-- HOW TO COMPLETE THIS TASK --
Please print every record below exactly as it appears, but leave out the pictures.

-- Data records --
★ ★ ★ ★ ★
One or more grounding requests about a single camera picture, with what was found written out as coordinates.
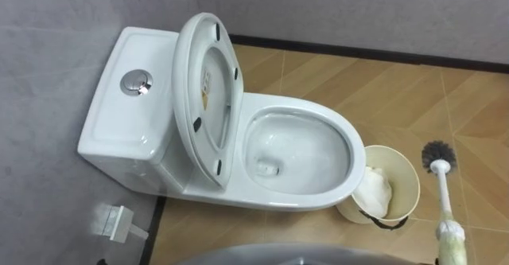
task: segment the tile floor
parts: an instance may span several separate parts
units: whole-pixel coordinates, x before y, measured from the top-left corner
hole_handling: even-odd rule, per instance
[[[401,229],[345,220],[335,208],[264,212],[168,199],[151,264],[218,247],[318,242],[433,263],[437,180],[421,149],[443,139],[457,153],[449,175],[455,217],[468,235],[469,264],[509,264],[509,75],[235,46],[245,91],[309,99],[354,124],[364,144],[393,147],[418,170],[422,193]]]

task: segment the toilet
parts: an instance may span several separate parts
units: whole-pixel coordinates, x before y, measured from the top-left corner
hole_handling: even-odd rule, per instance
[[[363,178],[356,129],[303,99],[246,93],[223,23],[127,27],[91,102],[78,152],[140,193],[245,208],[340,203]]]

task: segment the gray wall
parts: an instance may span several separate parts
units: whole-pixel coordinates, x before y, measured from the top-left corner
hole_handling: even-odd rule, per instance
[[[198,0],[256,37],[509,62],[509,0]]]
[[[148,228],[154,197],[76,153],[102,67],[123,26],[178,30],[196,0],[0,0],[0,263],[138,264],[143,242],[92,234],[126,205]]]

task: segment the raised toilet lid
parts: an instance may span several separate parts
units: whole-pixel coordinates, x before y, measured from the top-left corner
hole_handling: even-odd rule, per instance
[[[224,187],[231,174],[243,79],[223,23],[197,14],[182,28],[173,59],[175,117],[194,165]]]

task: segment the chrome flush button
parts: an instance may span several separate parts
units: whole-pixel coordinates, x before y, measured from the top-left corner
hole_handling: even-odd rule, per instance
[[[152,76],[145,70],[129,71],[120,80],[120,89],[126,95],[144,95],[152,87]]]
★ ★ ★ ★ ★
-- RESULT OF THIS TASK --
One or more grounding requests about a single camera picture, with what was found written out as coordinates.
task: segment the tile floor
parts: an instance may span several separate parts
units: whole-pixel coordinates, x before y, measured from the top-left corner
hole_handling: even-odd rule, per instance
[[[401,229],[345,220],[335,208],[264,212],[168,199],[151,264],[218,247],[318,242],[433,263],[437,180],[421,149],[443,139],[457,153],[449,175],[455,217],[468,235],[469,264],[509,264],[509,75],[235,46],[245,91],[309,99],[354,124],[364,144],[393,147],[418,170],[422,193]]]

task: segment the toilet
parts: an instance may span several separate parts
units: whole-pixel coordinates, x before y, measured from the top-left corner
hole_handling: even-odd rule, per instance
[[[363,178],[356,129],[303,99],[246,93],[223,23],[127,27],[91,102],[78,152],[140,193],[245,208],[340,203]]]

task: segment the gray wall
parts: an instance may span several separate parts
units: whole-pixel coordinates, x before y, measured from the top-left corner
hole_handling: even-odd rule, per instance
[[[198,0],[256,37],[509,62],[509,0]]]
[[[148,228],[154,197],[76,153],[102,67],[123,26],[178,30],[196,0],[0,0],[0,263],[138,264],[143,242],[92,234],[126,205]]]

task: segment the raised toilet lid
parts: an instance may span several separate parts
units: whole-pixel coordinates, x before y, measured from the top-left corner
hole_handling: even-odd rule, per instance
[[[224,187],[231,174],[243,79],[223,23],[197,14],[182,28],[173,59],[175,117],[194,165]]]

task: segment the chrome flush button
parts: an instance may span several separate parts
units: whole-pixel coordinates, x before y, measured from the top-left corner
hole_handling: even-odd rule, per instance
[[[152,76],[145,70],[129,71],[120,80],[120,89],[126,95],[144,95],[152,87]]]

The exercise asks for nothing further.